* [Work to be completed]:
For the entries that follow, restate word for word the line containing "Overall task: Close", the line containing "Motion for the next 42", and every line that lies between them.

Saved data entries
═══

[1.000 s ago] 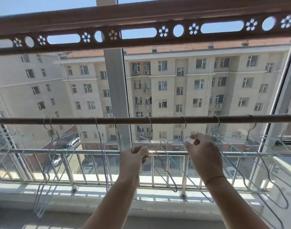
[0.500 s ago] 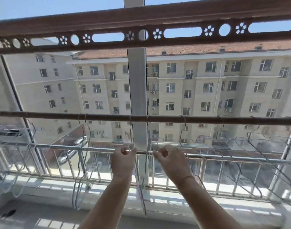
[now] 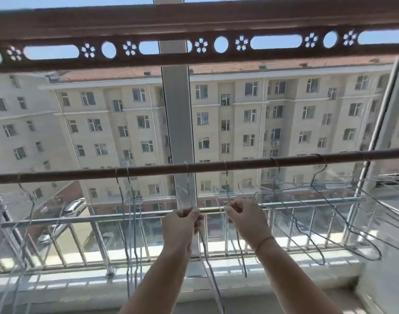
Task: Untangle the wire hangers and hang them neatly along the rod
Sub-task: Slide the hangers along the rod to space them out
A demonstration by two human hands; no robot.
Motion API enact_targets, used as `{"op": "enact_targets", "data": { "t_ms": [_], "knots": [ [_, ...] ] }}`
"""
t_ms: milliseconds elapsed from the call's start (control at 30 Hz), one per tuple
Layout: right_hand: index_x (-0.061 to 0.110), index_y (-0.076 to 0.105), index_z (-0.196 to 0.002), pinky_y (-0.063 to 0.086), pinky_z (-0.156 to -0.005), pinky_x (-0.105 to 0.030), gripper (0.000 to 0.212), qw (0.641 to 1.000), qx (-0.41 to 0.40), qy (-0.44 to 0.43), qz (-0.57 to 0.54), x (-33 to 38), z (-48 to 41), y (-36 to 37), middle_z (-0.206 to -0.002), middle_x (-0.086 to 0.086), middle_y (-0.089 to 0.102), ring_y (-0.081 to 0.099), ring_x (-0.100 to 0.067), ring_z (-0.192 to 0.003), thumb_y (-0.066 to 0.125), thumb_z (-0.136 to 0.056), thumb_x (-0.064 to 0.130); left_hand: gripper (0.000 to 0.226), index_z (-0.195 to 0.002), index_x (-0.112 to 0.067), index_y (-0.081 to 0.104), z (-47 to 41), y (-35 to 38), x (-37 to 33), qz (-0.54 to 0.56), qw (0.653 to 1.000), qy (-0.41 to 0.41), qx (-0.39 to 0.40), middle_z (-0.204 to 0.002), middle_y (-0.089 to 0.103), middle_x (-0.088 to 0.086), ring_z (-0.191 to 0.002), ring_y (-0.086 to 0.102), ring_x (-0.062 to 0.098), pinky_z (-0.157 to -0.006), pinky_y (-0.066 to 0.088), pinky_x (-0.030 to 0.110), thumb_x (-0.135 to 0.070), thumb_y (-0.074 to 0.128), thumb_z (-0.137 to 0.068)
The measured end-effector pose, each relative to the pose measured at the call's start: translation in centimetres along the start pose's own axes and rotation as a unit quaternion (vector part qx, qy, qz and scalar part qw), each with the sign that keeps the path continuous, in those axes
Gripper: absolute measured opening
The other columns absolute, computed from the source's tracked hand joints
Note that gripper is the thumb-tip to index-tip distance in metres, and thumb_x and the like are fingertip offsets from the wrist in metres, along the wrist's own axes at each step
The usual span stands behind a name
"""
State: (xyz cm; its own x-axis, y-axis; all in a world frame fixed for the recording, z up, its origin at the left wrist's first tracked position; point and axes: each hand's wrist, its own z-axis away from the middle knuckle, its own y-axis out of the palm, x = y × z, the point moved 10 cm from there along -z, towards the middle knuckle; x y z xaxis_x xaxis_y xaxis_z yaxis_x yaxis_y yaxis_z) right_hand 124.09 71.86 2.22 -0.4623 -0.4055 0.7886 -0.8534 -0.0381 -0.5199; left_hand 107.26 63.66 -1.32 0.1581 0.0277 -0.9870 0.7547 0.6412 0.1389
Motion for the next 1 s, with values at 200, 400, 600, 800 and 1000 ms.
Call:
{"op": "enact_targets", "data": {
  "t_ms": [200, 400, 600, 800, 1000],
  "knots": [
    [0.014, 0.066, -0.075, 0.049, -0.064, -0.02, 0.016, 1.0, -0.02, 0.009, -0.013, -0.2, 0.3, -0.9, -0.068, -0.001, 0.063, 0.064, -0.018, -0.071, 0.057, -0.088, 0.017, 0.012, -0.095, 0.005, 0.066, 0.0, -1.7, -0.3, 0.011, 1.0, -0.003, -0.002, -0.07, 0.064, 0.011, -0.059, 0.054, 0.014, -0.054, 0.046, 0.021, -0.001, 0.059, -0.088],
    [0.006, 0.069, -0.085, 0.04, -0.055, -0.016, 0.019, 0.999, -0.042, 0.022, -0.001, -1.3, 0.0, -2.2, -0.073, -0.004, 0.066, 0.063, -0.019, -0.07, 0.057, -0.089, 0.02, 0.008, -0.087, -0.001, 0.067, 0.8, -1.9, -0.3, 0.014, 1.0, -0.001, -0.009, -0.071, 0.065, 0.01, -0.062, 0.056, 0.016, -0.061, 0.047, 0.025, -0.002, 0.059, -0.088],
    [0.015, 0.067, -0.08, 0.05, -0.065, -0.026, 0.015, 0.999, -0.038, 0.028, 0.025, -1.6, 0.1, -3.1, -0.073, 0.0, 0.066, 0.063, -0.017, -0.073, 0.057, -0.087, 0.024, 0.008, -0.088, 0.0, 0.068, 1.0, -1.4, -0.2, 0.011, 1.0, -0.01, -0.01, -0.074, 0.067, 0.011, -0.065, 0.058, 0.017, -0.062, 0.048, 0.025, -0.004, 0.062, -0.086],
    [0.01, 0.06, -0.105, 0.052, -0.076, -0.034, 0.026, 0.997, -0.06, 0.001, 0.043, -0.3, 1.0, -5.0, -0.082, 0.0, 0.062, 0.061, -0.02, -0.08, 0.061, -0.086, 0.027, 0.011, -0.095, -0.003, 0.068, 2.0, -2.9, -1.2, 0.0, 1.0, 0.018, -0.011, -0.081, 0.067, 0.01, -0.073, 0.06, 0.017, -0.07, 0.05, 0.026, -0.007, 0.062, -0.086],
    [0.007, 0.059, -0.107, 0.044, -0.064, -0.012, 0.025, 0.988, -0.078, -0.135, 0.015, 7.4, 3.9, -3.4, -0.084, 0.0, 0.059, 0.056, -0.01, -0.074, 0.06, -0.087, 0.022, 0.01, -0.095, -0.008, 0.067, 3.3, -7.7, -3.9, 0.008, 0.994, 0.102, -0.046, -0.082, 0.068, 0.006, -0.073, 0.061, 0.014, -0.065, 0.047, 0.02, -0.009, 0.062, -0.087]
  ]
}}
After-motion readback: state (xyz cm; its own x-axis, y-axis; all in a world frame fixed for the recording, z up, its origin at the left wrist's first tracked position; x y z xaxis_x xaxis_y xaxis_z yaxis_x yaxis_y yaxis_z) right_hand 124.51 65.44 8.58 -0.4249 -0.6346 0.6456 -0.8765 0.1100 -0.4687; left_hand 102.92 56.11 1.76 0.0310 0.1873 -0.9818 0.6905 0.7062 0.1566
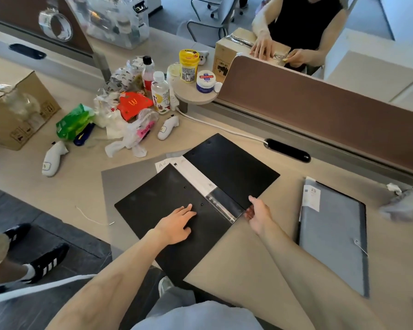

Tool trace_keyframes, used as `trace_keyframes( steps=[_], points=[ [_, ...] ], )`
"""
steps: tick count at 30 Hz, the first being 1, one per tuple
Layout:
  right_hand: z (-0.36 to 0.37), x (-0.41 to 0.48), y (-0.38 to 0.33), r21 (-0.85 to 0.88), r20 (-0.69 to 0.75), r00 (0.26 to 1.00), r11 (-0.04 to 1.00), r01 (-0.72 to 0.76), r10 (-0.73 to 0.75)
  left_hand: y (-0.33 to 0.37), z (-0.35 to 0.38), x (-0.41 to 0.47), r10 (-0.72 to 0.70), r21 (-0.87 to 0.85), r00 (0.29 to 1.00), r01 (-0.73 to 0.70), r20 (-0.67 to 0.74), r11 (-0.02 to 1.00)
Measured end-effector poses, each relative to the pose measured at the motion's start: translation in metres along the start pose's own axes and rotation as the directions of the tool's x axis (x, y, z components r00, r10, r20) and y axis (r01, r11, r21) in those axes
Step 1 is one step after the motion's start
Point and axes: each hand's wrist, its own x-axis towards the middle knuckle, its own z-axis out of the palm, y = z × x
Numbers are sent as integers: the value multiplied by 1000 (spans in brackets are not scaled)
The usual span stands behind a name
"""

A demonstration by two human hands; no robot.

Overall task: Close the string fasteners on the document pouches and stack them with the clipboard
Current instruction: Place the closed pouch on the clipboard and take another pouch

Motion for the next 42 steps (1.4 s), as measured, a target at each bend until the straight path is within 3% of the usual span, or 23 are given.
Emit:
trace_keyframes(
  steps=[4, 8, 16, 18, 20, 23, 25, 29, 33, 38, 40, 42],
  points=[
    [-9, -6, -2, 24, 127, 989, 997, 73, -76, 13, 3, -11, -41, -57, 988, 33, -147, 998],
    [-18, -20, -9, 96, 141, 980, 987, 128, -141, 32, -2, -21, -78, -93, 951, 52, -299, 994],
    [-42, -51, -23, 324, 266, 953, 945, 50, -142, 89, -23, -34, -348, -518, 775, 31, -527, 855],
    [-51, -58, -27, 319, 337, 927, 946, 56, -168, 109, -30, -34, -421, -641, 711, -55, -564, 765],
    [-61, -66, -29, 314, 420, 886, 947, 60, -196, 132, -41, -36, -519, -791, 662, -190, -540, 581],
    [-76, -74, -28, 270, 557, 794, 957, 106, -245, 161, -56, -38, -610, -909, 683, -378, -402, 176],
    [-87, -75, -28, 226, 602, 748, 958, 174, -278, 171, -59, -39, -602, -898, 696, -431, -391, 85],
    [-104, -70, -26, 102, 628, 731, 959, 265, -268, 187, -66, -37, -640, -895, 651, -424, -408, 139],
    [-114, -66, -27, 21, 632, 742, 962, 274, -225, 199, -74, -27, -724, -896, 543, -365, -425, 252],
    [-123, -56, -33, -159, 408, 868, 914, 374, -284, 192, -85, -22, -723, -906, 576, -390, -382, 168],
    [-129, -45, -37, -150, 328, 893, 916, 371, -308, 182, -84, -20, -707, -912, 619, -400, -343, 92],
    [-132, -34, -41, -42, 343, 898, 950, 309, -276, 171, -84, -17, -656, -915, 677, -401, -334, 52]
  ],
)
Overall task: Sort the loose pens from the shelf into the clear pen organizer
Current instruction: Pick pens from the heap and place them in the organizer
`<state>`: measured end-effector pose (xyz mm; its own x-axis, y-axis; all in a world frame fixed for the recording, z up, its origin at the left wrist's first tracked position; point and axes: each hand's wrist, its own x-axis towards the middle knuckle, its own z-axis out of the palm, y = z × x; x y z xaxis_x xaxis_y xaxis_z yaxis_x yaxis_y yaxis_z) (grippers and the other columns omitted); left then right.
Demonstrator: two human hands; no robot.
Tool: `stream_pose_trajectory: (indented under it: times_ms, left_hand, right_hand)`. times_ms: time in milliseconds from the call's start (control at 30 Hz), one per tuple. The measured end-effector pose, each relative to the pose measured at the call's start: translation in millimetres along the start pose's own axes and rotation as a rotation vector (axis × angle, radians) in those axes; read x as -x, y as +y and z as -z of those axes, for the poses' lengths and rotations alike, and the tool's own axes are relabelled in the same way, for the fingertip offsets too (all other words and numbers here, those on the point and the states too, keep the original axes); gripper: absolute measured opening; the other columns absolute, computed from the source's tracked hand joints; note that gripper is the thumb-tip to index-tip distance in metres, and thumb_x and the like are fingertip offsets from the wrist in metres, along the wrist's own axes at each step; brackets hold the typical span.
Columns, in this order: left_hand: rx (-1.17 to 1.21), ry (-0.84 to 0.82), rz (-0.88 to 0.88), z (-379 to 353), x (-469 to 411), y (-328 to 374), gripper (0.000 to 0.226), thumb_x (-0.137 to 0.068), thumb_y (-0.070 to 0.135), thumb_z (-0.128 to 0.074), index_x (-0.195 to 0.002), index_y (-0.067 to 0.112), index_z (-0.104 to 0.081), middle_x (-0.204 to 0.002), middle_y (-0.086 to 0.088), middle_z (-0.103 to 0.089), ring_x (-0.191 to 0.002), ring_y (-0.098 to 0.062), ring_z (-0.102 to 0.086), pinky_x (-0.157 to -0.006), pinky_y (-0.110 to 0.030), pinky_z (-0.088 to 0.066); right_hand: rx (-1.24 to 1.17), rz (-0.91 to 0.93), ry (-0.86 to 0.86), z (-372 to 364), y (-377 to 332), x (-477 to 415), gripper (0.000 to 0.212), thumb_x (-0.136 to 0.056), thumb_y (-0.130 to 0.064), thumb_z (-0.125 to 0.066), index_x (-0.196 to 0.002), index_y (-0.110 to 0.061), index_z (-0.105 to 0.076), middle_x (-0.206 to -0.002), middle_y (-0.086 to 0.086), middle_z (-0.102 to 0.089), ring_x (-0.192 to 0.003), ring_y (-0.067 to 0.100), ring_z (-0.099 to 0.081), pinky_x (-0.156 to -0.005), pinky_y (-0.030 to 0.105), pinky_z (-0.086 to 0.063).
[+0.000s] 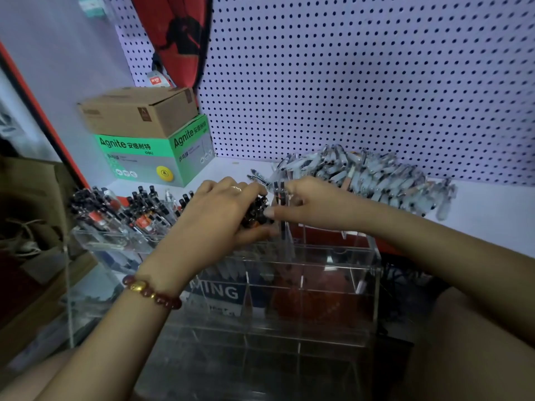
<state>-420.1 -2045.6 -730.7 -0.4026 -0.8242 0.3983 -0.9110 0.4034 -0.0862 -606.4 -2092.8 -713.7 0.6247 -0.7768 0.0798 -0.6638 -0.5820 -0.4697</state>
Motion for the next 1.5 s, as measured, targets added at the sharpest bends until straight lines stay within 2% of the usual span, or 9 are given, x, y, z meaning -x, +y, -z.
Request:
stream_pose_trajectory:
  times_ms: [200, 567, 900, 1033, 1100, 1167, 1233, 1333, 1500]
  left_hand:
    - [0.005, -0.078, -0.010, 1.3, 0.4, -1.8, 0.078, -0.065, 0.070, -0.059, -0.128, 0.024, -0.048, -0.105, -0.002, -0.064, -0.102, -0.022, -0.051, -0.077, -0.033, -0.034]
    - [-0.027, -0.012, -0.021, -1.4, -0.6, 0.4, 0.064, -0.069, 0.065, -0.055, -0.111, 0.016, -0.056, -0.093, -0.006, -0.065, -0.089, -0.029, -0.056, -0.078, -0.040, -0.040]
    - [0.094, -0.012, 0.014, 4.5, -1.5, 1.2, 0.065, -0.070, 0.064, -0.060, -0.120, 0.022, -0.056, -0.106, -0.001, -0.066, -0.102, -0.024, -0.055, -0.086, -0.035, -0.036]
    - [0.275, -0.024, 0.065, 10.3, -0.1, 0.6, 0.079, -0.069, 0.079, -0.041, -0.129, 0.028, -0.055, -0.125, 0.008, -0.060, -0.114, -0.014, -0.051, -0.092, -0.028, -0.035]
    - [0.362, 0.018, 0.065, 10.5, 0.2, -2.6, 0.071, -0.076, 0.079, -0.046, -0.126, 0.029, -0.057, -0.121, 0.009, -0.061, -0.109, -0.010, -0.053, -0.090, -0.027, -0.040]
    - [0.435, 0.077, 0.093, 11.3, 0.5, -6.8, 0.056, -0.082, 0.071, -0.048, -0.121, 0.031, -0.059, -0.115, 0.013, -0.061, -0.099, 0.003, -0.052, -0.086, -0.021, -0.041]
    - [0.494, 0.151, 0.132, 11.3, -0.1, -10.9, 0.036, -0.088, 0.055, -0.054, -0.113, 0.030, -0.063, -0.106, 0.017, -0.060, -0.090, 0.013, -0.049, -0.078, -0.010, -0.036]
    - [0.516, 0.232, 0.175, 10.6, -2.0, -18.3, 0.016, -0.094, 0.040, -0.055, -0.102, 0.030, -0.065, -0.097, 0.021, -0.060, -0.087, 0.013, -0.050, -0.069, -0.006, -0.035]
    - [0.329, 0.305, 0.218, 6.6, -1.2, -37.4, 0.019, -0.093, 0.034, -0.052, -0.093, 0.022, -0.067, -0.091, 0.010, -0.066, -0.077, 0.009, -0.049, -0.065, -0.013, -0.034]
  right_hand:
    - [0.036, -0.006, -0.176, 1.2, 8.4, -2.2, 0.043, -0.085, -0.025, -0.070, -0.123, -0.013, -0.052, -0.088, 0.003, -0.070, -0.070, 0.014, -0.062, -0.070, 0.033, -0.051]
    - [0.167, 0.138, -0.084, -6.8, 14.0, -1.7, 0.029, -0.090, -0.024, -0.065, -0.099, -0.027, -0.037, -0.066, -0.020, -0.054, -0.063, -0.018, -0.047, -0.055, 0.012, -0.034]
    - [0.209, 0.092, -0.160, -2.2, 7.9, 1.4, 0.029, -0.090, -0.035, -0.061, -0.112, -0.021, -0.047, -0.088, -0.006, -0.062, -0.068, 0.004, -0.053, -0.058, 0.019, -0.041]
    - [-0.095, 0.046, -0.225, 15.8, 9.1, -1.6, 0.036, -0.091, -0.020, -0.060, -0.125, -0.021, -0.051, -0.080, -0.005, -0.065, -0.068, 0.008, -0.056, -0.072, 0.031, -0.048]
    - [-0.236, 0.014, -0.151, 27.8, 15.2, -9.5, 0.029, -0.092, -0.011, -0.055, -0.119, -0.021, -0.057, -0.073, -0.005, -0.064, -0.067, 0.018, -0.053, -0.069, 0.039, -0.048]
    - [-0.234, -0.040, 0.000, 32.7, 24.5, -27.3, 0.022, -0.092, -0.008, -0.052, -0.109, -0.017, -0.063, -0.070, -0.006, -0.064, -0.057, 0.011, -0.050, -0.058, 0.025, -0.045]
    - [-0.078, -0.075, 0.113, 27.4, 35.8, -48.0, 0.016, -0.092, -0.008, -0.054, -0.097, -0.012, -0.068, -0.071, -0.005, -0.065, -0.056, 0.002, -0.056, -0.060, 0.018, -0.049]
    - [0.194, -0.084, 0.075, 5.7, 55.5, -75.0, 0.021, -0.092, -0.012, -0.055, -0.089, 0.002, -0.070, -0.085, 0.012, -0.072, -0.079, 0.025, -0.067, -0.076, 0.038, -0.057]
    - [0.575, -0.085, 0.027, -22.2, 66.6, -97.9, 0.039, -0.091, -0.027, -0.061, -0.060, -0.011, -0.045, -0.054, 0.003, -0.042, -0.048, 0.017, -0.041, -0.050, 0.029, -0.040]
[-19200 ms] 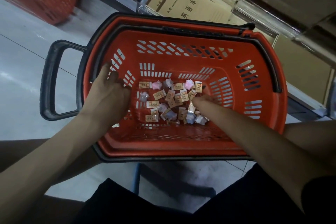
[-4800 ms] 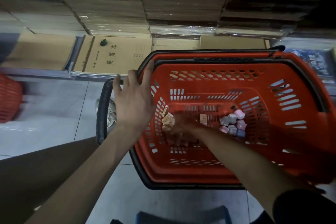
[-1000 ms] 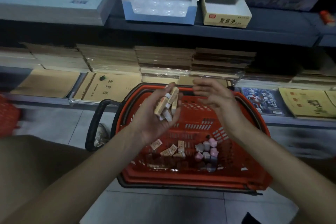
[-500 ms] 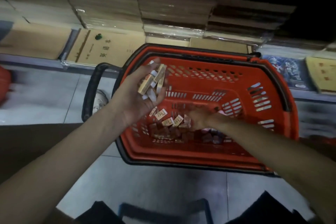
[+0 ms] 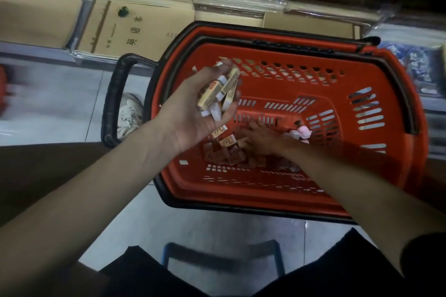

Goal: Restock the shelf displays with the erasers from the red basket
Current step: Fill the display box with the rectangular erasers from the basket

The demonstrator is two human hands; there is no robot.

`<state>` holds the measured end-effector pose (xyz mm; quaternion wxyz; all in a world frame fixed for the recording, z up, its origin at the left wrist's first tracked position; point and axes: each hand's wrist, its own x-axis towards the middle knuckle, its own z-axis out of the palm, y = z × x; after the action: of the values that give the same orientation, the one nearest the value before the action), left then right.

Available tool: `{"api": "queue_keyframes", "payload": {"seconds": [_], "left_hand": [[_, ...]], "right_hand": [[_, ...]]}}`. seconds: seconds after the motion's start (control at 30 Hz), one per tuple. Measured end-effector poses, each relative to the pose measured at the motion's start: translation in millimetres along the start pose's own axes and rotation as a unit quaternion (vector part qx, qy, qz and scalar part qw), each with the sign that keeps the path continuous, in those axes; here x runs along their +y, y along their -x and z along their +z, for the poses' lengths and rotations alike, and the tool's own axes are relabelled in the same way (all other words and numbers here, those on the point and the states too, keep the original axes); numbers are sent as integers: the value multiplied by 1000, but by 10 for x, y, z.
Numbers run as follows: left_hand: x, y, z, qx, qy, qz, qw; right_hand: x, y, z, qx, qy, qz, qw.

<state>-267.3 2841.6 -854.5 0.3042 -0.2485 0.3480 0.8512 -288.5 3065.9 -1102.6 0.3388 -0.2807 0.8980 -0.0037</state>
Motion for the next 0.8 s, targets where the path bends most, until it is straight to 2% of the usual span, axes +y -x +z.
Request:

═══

* [Exercise answer]:
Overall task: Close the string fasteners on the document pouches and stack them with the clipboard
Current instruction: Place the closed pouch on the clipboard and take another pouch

Motion for the next 42 steps (1.4 s), as measured, a target at each bend until the straight path is within 3% of the usual span, or 23 are given.

The answer was given in full.